Adrian Morris was doing a check of the stadium, as the crowds slowly dispersed from the bars. His mobile phone rang. It was the same male voice with the Eastern European accent as before.

‘Mr Morris, you will have learned by now that there was no detonator in the camera device. Please do not think this was an oversight, it was deliberate. I have no intention of killing and maiming hundreds of innocent people — that is a decision I leave to you.’

‘Who the hell are you?’ Morris said, calmly but angrily.

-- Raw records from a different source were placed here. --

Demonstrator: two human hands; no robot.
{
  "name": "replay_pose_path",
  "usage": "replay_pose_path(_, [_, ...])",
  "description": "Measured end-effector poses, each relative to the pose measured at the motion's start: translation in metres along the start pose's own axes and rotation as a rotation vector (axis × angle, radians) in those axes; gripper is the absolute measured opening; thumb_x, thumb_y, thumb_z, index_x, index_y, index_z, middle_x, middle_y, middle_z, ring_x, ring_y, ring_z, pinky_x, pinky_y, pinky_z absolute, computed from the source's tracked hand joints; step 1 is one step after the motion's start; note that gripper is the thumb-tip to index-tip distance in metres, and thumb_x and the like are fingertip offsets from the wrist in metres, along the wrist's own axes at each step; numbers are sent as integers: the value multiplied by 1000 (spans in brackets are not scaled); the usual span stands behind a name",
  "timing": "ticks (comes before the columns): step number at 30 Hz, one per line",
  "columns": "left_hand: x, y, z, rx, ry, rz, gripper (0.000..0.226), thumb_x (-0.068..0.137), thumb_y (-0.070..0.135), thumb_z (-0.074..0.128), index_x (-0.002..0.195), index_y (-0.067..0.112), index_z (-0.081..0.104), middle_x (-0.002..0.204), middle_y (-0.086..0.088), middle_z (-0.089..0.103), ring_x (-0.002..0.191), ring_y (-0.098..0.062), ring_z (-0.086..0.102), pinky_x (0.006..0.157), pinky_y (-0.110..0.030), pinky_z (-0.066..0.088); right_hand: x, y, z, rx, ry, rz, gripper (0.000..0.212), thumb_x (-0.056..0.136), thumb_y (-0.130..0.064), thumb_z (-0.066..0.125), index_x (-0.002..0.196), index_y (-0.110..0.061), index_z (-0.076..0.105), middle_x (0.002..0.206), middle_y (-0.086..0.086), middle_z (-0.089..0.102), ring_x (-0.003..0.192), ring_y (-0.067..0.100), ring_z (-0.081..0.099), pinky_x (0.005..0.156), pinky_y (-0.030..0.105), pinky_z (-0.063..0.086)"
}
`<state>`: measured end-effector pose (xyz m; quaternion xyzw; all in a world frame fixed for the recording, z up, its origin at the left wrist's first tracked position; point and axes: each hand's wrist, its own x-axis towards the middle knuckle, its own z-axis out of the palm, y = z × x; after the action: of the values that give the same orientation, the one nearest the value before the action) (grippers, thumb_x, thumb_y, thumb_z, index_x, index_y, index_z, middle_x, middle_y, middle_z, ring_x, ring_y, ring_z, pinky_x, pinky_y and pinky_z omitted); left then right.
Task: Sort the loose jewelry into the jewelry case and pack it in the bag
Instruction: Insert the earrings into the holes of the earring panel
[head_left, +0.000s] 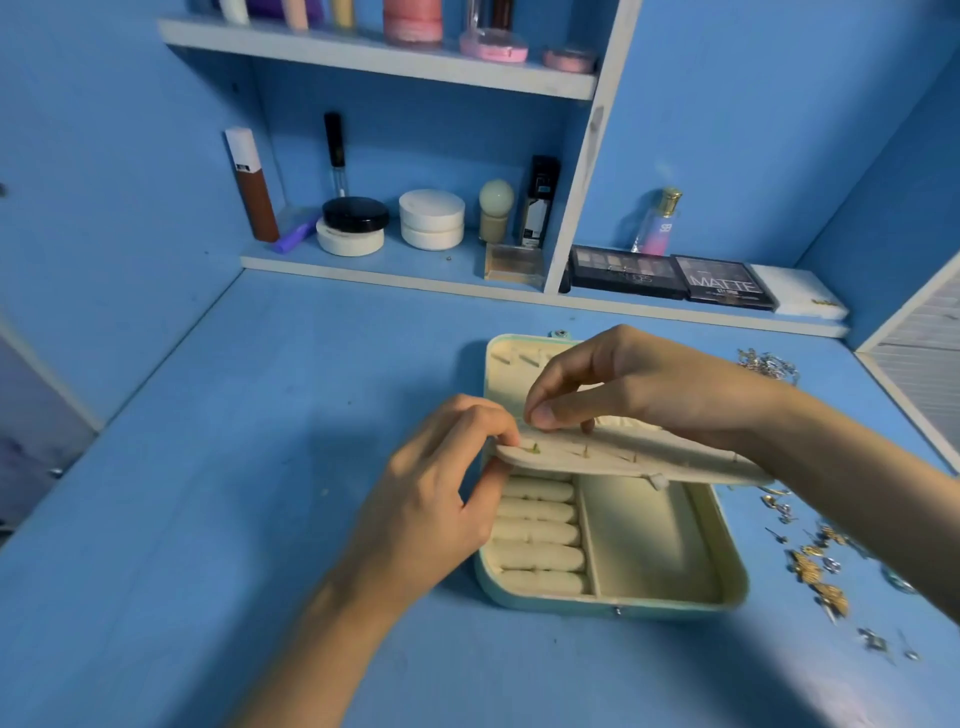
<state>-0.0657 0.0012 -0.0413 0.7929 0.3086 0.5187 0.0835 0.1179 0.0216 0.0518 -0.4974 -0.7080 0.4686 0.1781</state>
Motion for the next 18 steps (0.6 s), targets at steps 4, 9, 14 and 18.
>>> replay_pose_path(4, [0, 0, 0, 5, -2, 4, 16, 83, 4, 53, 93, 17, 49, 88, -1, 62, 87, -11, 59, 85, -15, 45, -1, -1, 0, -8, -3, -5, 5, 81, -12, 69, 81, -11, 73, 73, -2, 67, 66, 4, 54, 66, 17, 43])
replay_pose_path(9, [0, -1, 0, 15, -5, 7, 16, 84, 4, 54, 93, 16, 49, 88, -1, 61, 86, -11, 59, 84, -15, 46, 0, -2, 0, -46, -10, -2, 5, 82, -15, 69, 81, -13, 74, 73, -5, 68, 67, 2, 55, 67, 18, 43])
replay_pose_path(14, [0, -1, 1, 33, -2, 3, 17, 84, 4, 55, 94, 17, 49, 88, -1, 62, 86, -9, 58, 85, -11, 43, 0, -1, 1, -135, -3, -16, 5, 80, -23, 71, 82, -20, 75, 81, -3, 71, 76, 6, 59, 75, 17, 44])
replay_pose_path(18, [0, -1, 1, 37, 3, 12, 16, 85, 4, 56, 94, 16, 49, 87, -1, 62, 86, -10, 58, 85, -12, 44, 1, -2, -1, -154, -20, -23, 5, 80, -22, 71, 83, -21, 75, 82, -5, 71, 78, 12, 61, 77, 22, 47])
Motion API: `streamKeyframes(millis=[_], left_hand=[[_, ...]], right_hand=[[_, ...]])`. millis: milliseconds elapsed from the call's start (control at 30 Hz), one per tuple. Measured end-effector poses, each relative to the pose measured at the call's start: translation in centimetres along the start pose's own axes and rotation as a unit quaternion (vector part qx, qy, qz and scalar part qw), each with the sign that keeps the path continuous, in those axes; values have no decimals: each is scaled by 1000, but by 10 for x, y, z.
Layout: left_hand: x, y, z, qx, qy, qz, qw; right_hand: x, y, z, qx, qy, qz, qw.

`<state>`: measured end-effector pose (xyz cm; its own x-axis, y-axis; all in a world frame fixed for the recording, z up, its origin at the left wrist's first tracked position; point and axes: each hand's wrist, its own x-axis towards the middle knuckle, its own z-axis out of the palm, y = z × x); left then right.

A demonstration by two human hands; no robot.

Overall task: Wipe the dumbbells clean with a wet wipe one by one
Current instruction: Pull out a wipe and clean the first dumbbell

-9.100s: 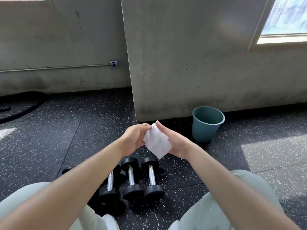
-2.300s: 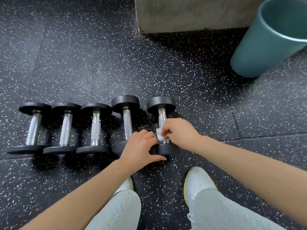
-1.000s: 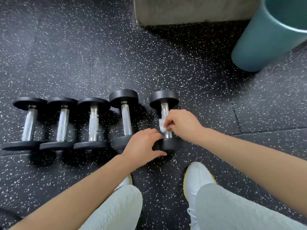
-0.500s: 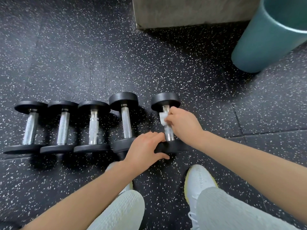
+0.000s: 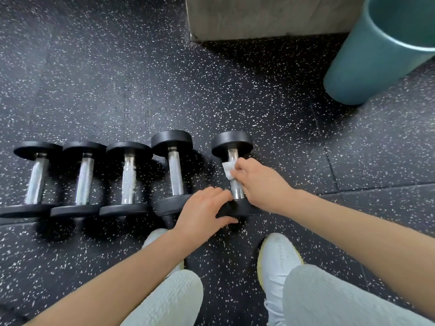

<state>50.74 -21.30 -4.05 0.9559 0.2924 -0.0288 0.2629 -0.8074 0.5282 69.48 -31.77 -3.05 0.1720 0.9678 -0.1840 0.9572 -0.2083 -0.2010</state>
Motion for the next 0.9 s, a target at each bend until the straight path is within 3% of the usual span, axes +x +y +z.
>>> streamKeyframes(millis=[333,467,733,900], left_hand=[[5,1,5,19,1,21,1000],[5,4,6,20,9,24,999],[7,10,10,16,13,28,999],[7,13,11,0,10,19,1000]], right_hand=[[9,15,5,39,39,-21,998],[-20,16,10,92,12,-39,995],[9,28,1,78,11,-5,997],[-29,17,6,83,12,-44,995]])
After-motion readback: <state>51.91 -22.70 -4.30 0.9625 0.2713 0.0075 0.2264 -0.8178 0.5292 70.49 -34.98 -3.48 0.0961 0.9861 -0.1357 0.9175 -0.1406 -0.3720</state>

‘Just listen to me very carefully. Now you understand we are capable of making and delivering a viable device to your stadium, perhaps next time you will take me more seriously. I will be back in touch — you have many home games this season. Goodbye, Mr Morris.’

The call ended.

46

Saturday 12 August

21.30–22.30

Kipp Brown liked quoting to his friends something the head of design at Porsche, back in the 1960s, had once said: ‘The essence of a great car is that each time you get in and sit behind the wheel, it must make you feel it is your birthday.’ And, normally, that was just how Kipp Brown felt. Normally. Normally, he loved this car. The driver’s seat that hugged him. The smell of leather. The cockpit, with the red needles on the speedometer and rev counter. The blatter of the expensive, finely tuned engine and the feeling of the precision of its engineering. The adrenaline rush when he pressed the accelerator and felt the surge of the car in the small of his back and the pit of his stomach.

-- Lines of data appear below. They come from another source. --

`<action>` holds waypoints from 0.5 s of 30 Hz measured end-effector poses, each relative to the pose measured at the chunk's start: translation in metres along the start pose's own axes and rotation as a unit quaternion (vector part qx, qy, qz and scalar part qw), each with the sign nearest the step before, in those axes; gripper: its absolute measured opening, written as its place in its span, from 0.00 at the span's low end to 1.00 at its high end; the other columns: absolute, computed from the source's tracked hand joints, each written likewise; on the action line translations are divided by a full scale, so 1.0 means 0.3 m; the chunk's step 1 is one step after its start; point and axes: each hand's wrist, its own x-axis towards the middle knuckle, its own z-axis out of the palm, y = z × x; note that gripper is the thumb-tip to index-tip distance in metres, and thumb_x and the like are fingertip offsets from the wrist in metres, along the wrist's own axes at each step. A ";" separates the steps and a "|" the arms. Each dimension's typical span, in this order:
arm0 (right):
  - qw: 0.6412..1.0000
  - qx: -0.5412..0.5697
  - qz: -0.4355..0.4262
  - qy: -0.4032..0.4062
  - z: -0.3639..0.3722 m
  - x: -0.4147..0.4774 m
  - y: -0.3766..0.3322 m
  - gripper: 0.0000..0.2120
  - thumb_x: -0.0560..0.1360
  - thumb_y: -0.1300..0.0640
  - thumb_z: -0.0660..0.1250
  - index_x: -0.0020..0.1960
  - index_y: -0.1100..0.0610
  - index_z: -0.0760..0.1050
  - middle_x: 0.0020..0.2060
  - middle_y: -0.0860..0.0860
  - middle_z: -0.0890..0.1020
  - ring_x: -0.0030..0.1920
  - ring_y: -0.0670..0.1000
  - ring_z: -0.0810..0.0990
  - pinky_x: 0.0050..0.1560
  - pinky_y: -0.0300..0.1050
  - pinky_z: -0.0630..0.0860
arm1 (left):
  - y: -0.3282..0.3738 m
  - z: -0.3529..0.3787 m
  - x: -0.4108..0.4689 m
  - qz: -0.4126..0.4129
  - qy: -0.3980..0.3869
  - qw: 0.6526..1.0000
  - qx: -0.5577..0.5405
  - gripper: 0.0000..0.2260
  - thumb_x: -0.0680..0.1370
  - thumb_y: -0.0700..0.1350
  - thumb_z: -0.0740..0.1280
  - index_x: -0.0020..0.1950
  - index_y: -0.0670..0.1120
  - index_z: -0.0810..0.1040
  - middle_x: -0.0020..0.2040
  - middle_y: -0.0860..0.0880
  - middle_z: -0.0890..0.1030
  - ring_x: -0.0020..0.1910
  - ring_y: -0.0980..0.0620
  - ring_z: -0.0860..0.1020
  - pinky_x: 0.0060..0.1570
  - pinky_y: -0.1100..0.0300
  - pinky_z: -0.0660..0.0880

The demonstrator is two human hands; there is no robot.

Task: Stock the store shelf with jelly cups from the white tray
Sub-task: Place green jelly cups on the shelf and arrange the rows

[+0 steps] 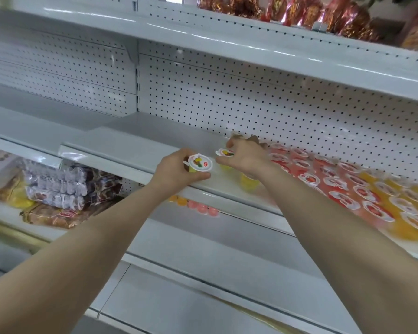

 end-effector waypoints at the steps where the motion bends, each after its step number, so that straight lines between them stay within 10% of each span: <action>1: 1.000 0.012 0.001 -0.001 -0.001 0.004 0.004 0.25 0.71 0.33 0.64 0.61 0.47 0.73 0.51 0.50 0.78 0.63 0.57 0.68 0.61 0.56 0.66 | 0.002 0.007 0.001 0.001 -0.001 1.000 -0.001 0.23 0.64 0.57 0.80 0.53 0.51 0.78 0.47 0.55 0.82 0.45 0.54 0.79 0.51 0.52 0.77; 15: 0.992 -0.035 -0.010 0.121 -0.036 -0.022 0.073 0.19 0.79 0.43 0.57 0.66 0.50 0.74 0.61 0.54 0.78 0.66 0.57 0.68 0.63 0.54 0.62 | 0.078 0.112 0.021 0.014 -0.004 1.000 0.024 0.22 0.65 0.57 0.79 0.53 0.50 0.78 0.46 0.55 0.81 0.44 0.55 0.79 0.46 0.60 0.75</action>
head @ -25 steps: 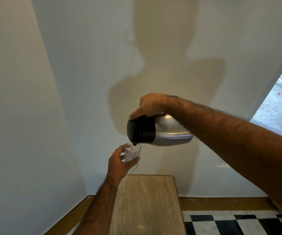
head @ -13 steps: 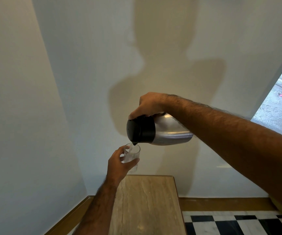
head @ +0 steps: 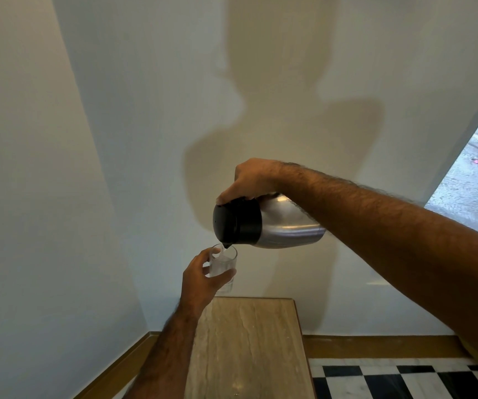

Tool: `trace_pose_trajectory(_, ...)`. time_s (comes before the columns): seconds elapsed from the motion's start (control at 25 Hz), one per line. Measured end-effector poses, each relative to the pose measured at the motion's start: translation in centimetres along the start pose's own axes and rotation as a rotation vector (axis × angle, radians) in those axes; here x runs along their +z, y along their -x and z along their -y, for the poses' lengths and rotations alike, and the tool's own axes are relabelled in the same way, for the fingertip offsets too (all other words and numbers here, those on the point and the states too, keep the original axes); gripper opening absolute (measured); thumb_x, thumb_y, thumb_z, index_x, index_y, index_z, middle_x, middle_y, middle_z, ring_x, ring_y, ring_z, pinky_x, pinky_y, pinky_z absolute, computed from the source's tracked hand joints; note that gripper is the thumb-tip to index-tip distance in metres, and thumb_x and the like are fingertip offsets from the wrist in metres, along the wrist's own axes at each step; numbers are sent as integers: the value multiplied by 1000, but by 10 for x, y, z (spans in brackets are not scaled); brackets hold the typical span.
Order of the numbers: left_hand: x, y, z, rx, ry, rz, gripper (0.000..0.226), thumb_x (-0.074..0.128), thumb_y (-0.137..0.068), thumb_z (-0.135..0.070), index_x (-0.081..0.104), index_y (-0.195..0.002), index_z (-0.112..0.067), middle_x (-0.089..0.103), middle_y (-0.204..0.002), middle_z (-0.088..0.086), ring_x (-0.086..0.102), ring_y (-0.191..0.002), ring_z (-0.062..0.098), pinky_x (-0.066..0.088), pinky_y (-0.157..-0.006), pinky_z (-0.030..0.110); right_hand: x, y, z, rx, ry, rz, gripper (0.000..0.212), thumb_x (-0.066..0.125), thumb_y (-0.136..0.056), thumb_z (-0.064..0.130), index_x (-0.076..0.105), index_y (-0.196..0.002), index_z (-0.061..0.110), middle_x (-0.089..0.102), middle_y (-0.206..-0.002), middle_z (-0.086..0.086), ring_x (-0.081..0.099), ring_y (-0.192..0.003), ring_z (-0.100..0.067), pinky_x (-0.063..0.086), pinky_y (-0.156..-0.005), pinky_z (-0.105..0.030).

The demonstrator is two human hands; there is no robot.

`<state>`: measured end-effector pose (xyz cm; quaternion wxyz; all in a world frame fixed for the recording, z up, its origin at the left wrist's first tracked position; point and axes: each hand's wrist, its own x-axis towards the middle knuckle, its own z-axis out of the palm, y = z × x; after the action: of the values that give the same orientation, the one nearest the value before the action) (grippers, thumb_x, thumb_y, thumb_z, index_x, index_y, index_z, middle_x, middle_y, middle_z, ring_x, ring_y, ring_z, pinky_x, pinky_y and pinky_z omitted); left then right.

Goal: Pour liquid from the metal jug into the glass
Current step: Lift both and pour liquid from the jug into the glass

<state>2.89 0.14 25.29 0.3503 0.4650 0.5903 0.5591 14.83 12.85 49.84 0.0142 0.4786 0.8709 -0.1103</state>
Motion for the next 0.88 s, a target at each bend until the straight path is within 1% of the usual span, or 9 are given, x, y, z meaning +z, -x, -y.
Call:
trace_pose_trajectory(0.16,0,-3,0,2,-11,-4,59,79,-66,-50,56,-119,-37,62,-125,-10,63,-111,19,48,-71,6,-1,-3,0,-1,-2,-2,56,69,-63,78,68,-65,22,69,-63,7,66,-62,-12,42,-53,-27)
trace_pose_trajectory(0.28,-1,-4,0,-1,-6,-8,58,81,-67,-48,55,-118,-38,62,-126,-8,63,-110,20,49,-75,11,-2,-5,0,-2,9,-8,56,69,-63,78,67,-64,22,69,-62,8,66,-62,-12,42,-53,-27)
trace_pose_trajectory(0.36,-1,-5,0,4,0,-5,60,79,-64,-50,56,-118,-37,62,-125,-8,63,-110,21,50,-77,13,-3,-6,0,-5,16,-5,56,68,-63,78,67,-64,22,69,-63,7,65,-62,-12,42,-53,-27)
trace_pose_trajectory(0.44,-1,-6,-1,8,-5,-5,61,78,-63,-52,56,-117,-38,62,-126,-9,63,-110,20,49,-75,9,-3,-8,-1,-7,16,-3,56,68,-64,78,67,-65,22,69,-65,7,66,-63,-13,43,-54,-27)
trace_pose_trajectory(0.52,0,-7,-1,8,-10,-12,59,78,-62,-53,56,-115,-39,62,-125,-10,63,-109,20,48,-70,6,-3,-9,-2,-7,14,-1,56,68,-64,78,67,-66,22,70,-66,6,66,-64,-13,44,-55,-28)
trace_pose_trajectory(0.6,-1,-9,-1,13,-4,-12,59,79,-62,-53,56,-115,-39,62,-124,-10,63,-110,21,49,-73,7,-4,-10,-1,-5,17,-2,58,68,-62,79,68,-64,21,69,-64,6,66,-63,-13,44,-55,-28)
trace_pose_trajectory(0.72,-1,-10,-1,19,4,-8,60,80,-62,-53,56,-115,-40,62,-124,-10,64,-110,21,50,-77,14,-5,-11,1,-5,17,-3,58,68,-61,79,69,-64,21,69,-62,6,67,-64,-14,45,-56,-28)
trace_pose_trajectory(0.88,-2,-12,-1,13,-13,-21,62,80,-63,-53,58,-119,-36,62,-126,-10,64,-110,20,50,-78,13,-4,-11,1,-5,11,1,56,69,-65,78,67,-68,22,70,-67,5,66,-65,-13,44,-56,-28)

But not now. Not tonight as he drove fast along the narrow, twisting road, the lights of oncoming cars momentarily blinding him, then flashing past. He was feeling numb, enveloped in an aura of evil darkness. His soul was heavy.

Please be OK, Mungo.

Oh God, please.

Tall grass and hedgerows sped past either side of him in the beam of the headlights, the needle of his speedometer jigging between 60 and 90 mph, the engine whining behind him. He braked and slowed as he took the final right turn and accelerated up the hill, cresting it and entering the almost-deserted car park. Several cars were parked outside the red-brick structure of the Devil’s Dyke Hotel.

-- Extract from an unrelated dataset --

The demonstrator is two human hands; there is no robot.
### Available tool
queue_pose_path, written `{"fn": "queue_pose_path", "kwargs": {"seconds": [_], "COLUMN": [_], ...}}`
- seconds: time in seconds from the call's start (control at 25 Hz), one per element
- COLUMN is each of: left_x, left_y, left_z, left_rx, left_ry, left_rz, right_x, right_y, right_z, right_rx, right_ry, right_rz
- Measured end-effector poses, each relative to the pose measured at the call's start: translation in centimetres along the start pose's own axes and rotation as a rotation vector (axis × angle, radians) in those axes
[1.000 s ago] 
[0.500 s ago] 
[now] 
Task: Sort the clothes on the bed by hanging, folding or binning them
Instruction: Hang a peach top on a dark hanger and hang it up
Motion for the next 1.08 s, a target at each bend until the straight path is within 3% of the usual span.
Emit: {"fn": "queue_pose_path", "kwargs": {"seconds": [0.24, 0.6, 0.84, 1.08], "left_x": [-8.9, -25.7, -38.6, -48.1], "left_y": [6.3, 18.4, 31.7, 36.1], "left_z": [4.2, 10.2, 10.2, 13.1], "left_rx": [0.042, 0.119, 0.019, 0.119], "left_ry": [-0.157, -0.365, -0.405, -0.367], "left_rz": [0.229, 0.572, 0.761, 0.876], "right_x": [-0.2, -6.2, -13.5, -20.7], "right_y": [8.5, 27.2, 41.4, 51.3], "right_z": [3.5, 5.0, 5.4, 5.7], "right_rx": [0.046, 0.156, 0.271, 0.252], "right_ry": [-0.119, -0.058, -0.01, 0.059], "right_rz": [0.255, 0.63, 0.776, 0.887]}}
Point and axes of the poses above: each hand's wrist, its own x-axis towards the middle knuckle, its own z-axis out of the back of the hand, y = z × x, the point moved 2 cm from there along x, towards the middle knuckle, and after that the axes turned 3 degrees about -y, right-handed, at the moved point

He pulled into a bay, switched off the ignition and sat, looking around in the darkness, feeling nervous as hell. The door of the hotel opened and a tarty-looking blonde came out, unsteady on her high heels, holding the hand of a thuggish man with a shaven head, wearing cut-off jeans and a wife-beater sleeveless vest. They made their way over to a pickup truck and got in. After a few seconds the engine started and the vehicle drove off.

He opened his door and got out, then stood, listening to the fading roar of the engine. The night air was chilly and dewy. He looked carefully around but could see no sign of anyone else. Slowly, and nervously, he made his way across the wet grass towards the crumbling brick structure he knew so well from his school days. As did almost every kid who grew up in Brighton.

During the Second World War the British military built a series of strategic machine-gun posts along elevated positions across the whole of the south of England. If they failed to down the German fighter planes and bombers on their way in, they would try again with their ack-ack guns to get them on the way back.

Decades later, with the guns long removed, these brick pillboxes were great places for kids to explore — and for playing Cowboys and Indians or any other kind of game. This one up here on the Dyke, with its dark, dank interior, often littered with cowpats, had always held a sense of excitement and mystery for him — and history.